Below are entries; output exactly the lines from the one with "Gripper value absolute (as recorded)" to the one with "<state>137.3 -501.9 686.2", both included, and nothing else.

Stored records:

======

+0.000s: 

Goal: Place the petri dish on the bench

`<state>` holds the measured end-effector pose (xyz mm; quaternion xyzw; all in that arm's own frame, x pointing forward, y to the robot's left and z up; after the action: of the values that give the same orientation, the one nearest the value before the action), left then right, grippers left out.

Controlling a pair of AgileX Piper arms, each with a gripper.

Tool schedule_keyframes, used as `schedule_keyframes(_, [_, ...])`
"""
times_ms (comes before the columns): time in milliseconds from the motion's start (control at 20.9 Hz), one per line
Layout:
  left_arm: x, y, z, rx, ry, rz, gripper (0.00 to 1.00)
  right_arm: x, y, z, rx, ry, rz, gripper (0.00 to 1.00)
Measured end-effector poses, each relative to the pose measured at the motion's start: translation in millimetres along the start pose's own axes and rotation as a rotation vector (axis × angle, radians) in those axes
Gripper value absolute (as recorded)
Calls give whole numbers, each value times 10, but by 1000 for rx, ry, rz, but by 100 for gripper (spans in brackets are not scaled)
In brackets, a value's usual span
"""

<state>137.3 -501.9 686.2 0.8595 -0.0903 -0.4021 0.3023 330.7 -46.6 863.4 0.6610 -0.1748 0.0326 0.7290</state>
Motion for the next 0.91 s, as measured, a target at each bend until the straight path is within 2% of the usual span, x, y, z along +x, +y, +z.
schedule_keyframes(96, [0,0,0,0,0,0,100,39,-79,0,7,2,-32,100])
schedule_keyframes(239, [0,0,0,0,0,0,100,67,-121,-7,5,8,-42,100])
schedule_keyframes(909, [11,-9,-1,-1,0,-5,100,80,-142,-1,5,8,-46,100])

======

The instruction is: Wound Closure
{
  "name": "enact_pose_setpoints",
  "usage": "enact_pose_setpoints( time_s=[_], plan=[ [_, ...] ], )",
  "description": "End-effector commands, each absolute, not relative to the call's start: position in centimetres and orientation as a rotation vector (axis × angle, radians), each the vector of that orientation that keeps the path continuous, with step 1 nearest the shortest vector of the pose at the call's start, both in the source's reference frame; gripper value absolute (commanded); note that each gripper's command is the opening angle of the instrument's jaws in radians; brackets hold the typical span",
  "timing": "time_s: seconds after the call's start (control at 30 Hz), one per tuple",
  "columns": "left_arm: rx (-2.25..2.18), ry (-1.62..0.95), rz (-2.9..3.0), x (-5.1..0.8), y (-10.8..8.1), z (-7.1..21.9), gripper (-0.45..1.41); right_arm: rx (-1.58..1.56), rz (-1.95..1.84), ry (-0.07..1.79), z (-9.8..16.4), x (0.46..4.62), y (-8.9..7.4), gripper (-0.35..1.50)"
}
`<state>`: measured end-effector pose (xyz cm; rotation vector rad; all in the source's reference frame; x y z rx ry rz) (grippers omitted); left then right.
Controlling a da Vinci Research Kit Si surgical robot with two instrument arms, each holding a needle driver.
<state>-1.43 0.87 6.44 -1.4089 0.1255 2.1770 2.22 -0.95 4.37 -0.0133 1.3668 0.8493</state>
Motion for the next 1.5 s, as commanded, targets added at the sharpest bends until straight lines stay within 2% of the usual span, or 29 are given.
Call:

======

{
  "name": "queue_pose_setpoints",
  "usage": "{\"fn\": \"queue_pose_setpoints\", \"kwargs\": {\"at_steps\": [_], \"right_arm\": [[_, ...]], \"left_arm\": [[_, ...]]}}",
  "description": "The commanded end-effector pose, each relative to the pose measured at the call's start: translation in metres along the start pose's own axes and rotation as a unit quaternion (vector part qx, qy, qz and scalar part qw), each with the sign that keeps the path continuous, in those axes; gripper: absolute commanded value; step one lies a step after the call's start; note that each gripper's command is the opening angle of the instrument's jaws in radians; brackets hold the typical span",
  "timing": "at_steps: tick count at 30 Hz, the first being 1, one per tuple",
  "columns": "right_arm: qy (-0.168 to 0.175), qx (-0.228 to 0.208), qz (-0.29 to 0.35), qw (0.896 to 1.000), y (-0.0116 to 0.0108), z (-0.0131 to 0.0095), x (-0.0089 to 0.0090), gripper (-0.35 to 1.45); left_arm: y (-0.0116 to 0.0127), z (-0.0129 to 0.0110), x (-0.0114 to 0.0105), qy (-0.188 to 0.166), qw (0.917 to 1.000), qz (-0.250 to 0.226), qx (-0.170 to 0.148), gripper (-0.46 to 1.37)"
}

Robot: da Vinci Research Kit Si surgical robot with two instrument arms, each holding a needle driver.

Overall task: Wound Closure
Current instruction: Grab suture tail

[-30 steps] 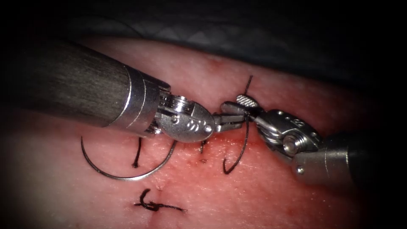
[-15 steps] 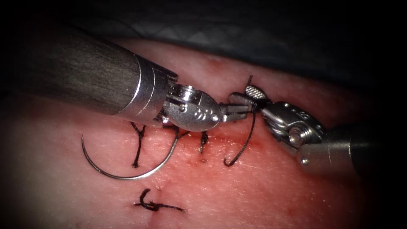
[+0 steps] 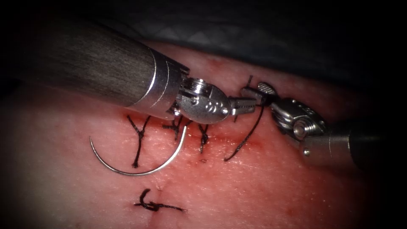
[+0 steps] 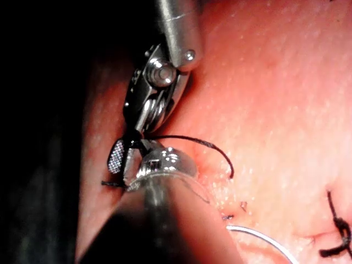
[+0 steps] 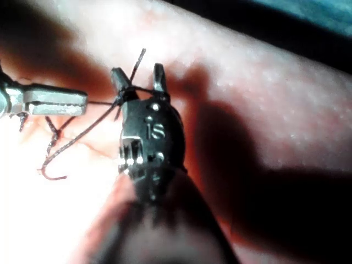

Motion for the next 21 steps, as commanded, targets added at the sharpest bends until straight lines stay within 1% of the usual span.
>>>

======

YOUR RESPONSE>
Gripper value absolute (as recorded)
Calls give whole numbers, each value times 10, but by 1000 for rx, ry, rz, but by 100 for gripper (spans in brackets are not scaled)
In brackets, a value's usual span
"""

<state>137.3 -501.9 686.2 0.8595 -0.0903 -0.4021 0.3023 330.7 -46.6 863.4 0.6610 -0.1748 0.0326 0.7290</state>

Nothing further remains in the output.